__Exercise instructions__.
Scan the entries for the word "floor". Every line that has it should be copied.

__Exercise data__.
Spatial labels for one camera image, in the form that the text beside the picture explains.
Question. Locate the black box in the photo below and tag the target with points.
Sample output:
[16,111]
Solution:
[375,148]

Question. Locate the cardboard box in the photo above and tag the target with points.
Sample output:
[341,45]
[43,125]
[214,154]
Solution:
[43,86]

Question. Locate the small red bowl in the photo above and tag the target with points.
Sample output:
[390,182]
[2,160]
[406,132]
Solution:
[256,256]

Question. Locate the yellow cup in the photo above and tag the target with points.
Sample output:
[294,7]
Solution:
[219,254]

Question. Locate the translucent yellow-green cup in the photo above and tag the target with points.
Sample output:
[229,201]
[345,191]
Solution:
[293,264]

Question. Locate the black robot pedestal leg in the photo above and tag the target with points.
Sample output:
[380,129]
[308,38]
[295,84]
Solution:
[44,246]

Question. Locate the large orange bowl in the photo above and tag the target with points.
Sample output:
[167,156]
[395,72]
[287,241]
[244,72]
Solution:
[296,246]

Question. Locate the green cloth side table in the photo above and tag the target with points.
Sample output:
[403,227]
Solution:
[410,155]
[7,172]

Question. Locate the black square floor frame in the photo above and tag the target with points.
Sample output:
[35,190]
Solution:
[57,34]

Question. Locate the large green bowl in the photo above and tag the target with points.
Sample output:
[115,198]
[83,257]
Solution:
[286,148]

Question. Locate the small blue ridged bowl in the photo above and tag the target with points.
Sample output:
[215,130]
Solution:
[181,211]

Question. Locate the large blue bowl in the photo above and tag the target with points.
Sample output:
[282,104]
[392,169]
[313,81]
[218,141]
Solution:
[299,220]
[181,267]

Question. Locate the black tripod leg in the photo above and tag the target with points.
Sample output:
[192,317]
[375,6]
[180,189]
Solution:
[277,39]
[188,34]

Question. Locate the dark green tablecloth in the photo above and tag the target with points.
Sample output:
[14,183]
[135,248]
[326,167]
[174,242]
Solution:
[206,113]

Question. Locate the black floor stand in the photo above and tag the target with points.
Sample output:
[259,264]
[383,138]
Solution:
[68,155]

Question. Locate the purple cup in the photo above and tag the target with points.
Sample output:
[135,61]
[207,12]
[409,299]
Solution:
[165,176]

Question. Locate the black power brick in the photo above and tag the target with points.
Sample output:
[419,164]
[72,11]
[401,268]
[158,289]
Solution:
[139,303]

---

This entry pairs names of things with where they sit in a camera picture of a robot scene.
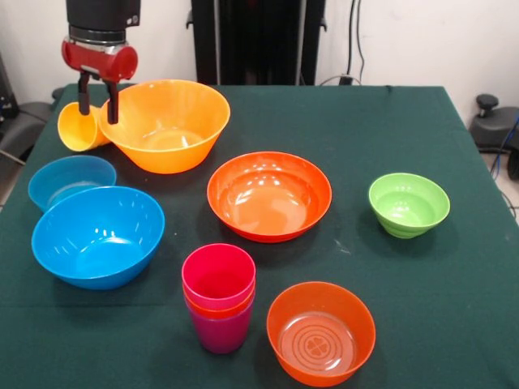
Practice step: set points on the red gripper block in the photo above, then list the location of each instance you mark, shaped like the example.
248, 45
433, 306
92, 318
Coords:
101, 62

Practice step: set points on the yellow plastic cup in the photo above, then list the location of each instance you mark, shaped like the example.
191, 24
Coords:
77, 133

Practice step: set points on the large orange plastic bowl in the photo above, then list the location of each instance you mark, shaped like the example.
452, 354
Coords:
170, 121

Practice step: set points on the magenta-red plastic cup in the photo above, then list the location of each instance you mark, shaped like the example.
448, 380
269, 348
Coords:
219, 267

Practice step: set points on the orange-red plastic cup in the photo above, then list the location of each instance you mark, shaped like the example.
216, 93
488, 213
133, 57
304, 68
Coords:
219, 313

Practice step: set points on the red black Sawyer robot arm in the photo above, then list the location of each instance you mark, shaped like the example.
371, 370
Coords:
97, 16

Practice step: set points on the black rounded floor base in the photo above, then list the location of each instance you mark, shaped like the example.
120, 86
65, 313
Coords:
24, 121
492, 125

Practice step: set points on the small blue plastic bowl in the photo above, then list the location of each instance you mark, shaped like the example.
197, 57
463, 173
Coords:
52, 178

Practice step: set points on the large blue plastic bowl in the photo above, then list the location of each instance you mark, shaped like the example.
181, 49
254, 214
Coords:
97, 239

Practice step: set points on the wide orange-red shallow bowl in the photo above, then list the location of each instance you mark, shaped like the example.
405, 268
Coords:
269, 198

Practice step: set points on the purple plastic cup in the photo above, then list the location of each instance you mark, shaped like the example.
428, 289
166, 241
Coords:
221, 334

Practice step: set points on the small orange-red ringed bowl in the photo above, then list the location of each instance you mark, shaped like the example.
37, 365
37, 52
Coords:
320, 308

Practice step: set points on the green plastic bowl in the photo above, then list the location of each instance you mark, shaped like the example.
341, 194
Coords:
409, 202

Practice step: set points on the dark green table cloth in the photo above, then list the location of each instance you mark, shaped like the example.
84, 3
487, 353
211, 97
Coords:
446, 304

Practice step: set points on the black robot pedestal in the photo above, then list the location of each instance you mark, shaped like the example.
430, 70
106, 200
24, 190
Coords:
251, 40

__Answer for the task__.
Question. Locate the black square floor frame in the photo above and tag the target with points.
Question. Locate the black floor stand in the photo above and tag the target with points.
Practice step: set points on the black rounded floor base in the photo above, then list the location of each instance you mark, shaped like the example.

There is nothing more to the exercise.